Checkmate: Breaking the Memory Wall with Optimal Tensor Rematerialization

Abstract: We formalize the problem of trading-off DNN training time and memory requirements as the tensor rematerialization optimization problem, a generalization of prior checkpointing strategies. We introduce Checkmate, a system that solves for optimal rematerialization schedules in reasonable times (under an hour) using off-the-shelf MILP solvers or near-optimal schedules with an approximation algorithm, then uses these schedules to accelerate millions of training iterations. Our method scales to complex, realistic architectures and is hardware-aware through the use of accelerator-specific, profile-based cost models. In addition to reducing training cost, Checkmate enables real-world networks to be trained with up to 5.1x larger input sizes. Checkmate is an open-source project, available at https://github.com/parasj/checkmate.

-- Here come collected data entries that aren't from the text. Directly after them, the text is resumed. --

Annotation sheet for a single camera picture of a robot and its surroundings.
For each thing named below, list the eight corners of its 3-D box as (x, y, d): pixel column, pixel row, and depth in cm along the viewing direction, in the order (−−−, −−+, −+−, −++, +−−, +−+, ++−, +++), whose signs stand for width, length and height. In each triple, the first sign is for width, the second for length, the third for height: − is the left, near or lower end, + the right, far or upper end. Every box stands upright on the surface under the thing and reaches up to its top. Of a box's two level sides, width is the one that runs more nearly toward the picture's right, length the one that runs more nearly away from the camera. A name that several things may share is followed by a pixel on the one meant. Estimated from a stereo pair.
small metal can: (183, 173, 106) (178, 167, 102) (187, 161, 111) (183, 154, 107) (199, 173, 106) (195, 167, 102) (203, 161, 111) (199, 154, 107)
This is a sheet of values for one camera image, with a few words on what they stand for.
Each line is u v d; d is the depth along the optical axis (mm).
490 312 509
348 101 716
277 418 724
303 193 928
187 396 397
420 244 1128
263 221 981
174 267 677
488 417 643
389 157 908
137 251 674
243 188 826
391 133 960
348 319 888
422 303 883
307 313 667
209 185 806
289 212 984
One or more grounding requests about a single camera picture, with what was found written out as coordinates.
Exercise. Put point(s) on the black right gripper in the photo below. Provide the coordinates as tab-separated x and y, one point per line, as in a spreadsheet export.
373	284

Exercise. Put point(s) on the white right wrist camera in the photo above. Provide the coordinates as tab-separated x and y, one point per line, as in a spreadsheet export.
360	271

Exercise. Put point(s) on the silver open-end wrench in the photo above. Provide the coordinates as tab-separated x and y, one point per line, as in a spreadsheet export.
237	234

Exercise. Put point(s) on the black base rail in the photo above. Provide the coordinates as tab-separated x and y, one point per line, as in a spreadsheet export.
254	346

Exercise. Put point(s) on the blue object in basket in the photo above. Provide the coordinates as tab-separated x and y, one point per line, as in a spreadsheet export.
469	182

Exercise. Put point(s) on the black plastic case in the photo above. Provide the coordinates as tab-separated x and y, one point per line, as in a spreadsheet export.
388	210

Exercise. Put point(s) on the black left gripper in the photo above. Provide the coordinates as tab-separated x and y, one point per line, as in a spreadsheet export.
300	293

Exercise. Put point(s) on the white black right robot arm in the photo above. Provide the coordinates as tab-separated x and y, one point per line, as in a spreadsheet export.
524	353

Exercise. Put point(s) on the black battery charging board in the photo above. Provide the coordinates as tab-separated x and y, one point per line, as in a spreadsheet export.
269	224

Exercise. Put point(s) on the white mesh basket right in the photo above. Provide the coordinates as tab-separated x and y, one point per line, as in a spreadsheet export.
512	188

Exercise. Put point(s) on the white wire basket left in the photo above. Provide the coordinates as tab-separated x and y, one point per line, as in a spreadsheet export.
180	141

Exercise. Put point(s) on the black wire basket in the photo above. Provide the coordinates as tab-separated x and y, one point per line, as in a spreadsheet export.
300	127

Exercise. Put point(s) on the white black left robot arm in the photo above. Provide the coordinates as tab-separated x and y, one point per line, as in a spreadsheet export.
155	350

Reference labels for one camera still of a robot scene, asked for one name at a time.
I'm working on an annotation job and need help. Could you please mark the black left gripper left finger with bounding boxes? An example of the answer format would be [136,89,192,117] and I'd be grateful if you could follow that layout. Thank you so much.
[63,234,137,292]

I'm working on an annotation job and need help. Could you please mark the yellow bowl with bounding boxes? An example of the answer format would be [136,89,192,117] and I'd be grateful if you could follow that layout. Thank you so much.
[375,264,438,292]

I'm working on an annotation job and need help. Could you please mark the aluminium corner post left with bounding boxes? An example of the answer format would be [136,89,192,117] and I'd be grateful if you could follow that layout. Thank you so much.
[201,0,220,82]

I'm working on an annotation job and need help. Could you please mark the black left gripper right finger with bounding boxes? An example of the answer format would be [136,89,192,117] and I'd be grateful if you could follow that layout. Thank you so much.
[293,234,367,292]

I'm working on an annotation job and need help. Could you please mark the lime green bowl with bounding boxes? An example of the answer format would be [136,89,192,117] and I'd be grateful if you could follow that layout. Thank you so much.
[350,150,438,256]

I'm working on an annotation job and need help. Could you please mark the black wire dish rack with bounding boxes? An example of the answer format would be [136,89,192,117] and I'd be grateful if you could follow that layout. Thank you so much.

• The paper introduces Checkmate for efficient tensor rematerialization to trade recomputation for memory savings during DNN training.
• It formulates the rematerialization problem as an ILP and employs a two-phase rounding strategy to approximate optimal schedules.
• Experiments show up to 5.1× larger feasible input sizes, enabling larger batch sizes and complex model exploration.

Checkmate: Breaking the Memory Wall with Optimal Tensor Rematerialization

The paper "Checkmate: Breaking the Memory Wall with Optimal Tensor Rematerialization" introduces Checkmate, a system aimed at efficiently rematerializing deep neural networks (DNNs) to optimize memory usage during training without incurring excessive computational overhead. This approach focuses on overcoming limitations posed by the memory capacity of hardware accelerators such as GPUs. The contributions include a detailed formalization of tensor rematerialization, an integer linear programming (ILP) based approach to determine optimal schedules, and a polynomial-time approximation strategy for practical applicability in real-world scenarios.

Problem Statement and Motivation

Increasingly larger models and datasets in deep learning have resulted in a significant demand for memory during DNN training. Typically, the dominating factor in memory usage is the requirement to store intermediate activation tensors needed for backpropagation. Given the constrained memory capacity of even the most advanced accelerators, this limitation creates a bottleneck in exploring novel architectures that require more resources.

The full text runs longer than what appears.